:: TASK STATEMENT ::
Say how many lines in the records contain "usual". The reply must consist of the number alone.

=== TASK MATERIAL ===

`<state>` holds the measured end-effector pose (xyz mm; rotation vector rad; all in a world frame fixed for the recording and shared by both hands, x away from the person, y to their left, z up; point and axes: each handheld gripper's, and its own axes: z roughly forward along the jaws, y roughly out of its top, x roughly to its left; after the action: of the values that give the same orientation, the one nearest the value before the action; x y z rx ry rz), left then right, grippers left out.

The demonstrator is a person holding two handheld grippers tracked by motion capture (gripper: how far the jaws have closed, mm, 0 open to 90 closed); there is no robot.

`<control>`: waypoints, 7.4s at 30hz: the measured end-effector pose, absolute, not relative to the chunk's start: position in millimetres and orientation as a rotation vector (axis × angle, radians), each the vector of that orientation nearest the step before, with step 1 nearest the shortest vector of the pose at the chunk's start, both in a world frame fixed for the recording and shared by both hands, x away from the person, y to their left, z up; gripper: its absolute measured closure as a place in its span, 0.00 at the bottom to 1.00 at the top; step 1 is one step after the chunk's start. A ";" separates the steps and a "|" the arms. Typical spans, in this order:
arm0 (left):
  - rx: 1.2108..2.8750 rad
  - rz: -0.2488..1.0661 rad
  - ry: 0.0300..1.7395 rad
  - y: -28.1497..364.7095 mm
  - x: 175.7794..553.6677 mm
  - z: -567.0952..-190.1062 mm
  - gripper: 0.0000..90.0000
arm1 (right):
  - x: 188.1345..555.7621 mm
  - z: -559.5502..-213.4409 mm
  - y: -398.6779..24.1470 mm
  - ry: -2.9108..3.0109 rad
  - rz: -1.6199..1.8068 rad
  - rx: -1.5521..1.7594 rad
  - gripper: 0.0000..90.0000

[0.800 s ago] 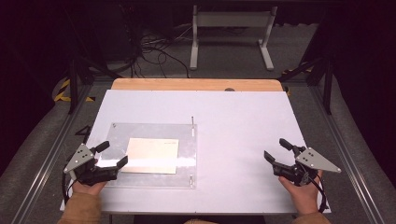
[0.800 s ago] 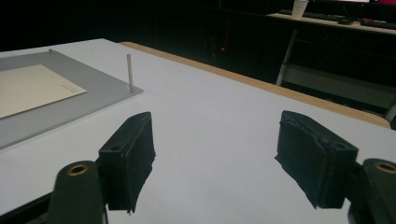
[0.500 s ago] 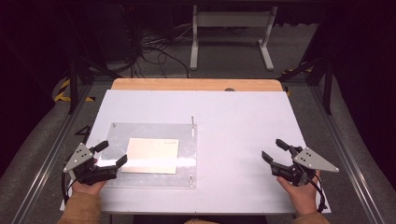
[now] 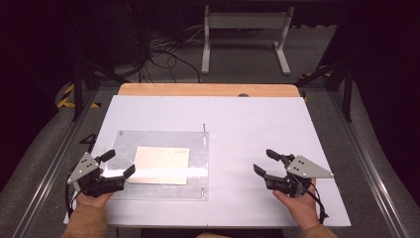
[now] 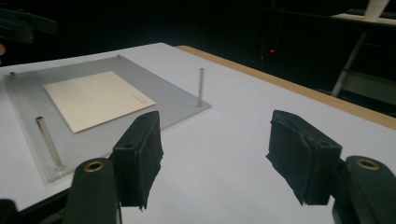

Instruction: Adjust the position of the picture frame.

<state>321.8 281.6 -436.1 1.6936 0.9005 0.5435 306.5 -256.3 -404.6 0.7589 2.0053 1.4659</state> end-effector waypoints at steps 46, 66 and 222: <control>1.701 0.522 0.933 284.9 324.3 -438.4 0.08 | 310.6 -445.7 -117.6 2.539 1.400 0.457 0.71; 1.696 0.521 0.941 288.2 324.1 -438.5 0.08 | 316.7 -431.9 -119.3 2.548 1.270 0.467 0.94; 2.215 0.060 0.899 218.5 383.8 -448.2 0.44 | 422.8 -407.0 -259.7 2.235 0.969 1.321 0.72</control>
<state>383.8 218.5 -448.2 2.2147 0.8989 0.0600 422.8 -259.7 -407.0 1.3213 2.2349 0.9686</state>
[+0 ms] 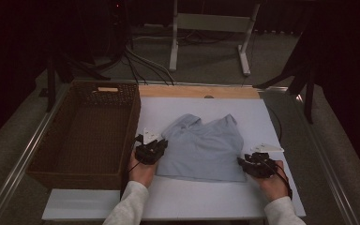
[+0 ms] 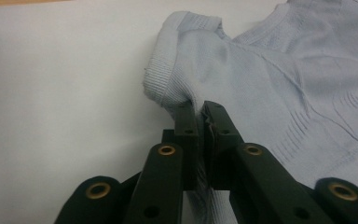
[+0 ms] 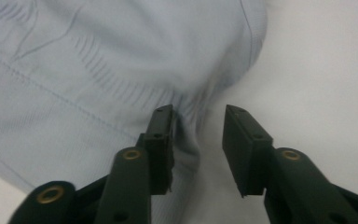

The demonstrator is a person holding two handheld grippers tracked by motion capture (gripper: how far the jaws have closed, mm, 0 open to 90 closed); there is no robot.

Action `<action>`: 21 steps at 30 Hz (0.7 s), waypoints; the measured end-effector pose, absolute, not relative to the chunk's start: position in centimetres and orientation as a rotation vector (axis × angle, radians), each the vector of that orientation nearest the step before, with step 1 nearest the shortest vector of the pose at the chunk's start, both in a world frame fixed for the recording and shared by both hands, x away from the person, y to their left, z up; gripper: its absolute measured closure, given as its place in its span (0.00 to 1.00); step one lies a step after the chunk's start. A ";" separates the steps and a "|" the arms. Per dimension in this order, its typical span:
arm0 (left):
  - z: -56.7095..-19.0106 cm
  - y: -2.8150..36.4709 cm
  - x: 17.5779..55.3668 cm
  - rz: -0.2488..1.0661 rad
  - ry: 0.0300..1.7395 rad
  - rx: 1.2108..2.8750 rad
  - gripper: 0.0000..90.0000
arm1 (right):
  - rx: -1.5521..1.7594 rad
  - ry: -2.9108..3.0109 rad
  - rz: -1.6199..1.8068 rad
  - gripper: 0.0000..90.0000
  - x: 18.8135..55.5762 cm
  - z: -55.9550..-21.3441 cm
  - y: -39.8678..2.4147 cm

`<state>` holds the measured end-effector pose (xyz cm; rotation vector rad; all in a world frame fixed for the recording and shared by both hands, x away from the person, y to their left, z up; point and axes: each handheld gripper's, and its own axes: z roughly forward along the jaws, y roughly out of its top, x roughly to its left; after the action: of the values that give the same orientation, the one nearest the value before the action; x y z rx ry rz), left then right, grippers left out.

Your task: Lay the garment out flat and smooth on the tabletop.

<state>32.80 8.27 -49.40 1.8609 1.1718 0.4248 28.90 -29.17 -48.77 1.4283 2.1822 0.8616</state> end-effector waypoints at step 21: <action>-48.7 8.6 30.8 0.371 1.113 1.839 0.55 | 1.484 2.265 0.850 0.95 28.6 -49.5 -29.7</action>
<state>30.78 8.55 -48.67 1.8394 1.1134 0.3712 28.62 -29.74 -49.55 1.4837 2.2651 0.8499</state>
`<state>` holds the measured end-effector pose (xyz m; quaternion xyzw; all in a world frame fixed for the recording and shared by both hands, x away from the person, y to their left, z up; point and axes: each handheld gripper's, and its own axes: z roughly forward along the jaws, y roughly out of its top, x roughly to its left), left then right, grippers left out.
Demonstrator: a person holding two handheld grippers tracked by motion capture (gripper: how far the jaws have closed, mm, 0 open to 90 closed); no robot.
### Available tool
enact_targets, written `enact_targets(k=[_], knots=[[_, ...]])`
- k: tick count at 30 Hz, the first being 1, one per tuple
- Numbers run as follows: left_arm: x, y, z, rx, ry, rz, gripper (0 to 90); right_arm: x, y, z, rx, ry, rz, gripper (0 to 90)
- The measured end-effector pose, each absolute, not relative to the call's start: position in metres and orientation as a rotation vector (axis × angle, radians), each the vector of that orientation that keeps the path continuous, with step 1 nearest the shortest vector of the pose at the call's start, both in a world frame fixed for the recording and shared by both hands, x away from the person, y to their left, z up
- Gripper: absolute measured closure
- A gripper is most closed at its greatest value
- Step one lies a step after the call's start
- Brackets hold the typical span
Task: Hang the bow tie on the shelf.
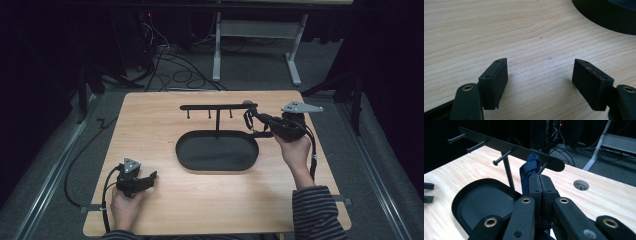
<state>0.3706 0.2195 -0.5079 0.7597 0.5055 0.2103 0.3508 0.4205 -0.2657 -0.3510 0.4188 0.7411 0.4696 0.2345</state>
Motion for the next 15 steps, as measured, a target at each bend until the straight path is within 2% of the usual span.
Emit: enact_targets(k=[15], knots=[[0.371, 0.220, -0.508, 1.964, 1.309, 0.546, 29.3, 0.435, -0.269, -0.361, 1.232, 2.012, 1.252, 90.0]])
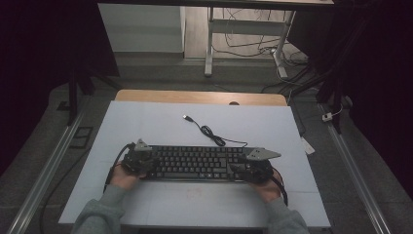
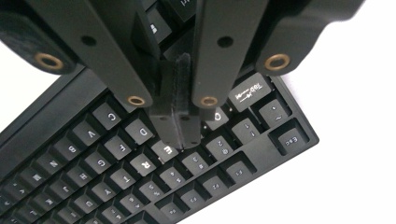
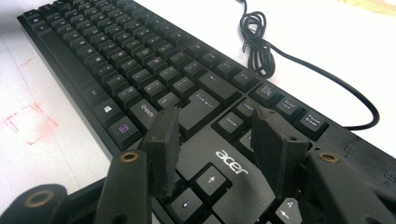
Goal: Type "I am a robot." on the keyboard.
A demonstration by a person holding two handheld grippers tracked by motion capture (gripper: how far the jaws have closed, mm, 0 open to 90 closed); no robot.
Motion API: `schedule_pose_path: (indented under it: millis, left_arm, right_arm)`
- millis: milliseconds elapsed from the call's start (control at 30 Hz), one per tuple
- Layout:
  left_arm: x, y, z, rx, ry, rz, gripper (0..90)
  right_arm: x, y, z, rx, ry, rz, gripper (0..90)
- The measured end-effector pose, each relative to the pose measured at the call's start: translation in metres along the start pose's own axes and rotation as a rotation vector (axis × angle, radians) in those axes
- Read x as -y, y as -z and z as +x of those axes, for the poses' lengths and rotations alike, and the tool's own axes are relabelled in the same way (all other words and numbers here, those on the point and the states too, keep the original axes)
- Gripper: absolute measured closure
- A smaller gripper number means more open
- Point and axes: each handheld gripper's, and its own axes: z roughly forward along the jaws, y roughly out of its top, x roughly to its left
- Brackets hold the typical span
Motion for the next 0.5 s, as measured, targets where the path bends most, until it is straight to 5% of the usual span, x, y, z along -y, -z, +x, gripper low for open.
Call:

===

:: ANSWER SPACE ::
2